> Exercise instructions:
Search the data below for the word "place" and copy each line that holds it.

[Opening Material shown section]

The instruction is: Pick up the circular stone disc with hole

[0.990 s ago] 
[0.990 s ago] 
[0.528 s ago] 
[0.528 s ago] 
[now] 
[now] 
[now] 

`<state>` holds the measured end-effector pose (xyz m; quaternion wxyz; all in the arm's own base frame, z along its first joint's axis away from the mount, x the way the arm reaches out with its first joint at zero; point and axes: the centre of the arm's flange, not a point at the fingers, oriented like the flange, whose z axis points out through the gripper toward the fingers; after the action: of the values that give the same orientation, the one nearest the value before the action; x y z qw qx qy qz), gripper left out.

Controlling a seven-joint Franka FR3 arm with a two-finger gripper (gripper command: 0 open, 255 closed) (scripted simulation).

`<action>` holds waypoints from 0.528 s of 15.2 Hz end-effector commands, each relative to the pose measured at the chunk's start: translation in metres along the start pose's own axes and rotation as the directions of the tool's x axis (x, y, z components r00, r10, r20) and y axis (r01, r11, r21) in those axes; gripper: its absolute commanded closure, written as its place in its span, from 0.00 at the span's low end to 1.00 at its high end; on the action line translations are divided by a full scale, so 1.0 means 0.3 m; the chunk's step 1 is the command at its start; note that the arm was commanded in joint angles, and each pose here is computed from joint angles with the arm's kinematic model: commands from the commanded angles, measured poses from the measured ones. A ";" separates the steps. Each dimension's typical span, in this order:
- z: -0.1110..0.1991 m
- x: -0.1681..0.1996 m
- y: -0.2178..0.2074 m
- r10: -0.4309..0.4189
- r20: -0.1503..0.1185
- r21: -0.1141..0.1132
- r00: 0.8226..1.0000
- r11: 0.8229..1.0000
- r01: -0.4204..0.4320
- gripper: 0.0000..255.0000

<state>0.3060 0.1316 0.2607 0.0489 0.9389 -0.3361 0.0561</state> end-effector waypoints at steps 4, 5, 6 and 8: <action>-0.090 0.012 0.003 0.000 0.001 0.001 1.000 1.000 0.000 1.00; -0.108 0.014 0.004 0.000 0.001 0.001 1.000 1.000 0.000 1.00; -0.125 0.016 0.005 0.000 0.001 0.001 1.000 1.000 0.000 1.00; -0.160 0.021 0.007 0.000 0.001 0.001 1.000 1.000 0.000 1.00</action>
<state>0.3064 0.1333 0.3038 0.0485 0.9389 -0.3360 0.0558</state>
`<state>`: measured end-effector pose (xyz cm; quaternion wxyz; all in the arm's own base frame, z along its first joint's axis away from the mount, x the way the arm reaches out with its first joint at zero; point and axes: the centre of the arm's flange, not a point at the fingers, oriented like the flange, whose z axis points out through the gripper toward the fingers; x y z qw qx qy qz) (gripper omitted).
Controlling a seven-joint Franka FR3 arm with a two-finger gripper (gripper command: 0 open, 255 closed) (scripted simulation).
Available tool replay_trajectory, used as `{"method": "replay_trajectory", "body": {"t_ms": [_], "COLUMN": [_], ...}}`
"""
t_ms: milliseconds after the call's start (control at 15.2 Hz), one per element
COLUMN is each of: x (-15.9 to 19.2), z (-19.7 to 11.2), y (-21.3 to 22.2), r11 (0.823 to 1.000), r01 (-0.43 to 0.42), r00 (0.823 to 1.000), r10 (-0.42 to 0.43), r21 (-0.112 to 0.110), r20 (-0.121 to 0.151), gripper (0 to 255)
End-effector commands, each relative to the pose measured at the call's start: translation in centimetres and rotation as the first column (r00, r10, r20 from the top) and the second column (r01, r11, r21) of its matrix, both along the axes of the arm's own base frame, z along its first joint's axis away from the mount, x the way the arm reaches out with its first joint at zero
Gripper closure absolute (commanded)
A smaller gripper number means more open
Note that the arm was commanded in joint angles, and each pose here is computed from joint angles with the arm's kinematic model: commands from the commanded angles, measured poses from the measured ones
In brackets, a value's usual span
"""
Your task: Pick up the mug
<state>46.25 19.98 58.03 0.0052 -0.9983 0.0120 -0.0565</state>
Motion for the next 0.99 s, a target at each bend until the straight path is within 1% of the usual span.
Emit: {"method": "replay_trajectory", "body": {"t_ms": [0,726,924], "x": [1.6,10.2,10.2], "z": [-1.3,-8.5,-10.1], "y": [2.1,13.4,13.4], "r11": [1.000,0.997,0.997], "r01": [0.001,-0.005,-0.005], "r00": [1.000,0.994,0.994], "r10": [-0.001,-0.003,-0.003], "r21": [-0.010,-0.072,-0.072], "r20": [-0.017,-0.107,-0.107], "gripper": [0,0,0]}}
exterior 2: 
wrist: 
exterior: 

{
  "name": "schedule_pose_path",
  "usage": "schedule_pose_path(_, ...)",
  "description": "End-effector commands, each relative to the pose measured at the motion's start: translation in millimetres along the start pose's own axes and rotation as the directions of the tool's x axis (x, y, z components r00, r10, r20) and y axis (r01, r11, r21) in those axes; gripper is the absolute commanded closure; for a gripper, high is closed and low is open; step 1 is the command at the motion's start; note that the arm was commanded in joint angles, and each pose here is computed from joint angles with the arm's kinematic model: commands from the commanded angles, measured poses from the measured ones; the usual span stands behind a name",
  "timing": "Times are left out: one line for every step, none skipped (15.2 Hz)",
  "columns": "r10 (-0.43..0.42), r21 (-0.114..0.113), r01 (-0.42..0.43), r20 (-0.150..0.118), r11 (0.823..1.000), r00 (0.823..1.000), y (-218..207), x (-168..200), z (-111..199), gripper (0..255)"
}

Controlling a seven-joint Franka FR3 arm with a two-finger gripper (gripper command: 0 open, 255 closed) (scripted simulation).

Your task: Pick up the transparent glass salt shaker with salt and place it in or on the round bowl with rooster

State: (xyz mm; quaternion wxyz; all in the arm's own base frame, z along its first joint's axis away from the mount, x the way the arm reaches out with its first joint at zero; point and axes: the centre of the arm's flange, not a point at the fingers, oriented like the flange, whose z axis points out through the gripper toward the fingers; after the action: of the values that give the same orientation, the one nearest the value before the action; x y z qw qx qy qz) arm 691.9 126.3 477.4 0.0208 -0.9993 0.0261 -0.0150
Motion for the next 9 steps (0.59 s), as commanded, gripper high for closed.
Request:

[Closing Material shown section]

> Exercise response:
`<action>` holds waypoints from 0.528 s of 15.2 Hz end-effector commands, each relative to the pose measured at the chunk's start: translation in metres along the start pose's own axes and rotation as the directions of the tool's x axis (x, y, z components r00, r10, r20) and y axis (r01, r11, r21) in those axes; gripper: its absolute commanded closure, written as its place in its span, from 0.00 at the span's low end to 1.00 at its high end; on the action line translations are divided by a full scale, so 1.0 means 0.3 m; the chunk's step 1 is the command at its start; note that the arm was commanded in joint angles, and each pose here is computed from joint angles with the arm's kinematic model: commands from the commanded angles, measured poses from the measured ones. A ";" separates the steps. Each dimension's typical span, in this order:
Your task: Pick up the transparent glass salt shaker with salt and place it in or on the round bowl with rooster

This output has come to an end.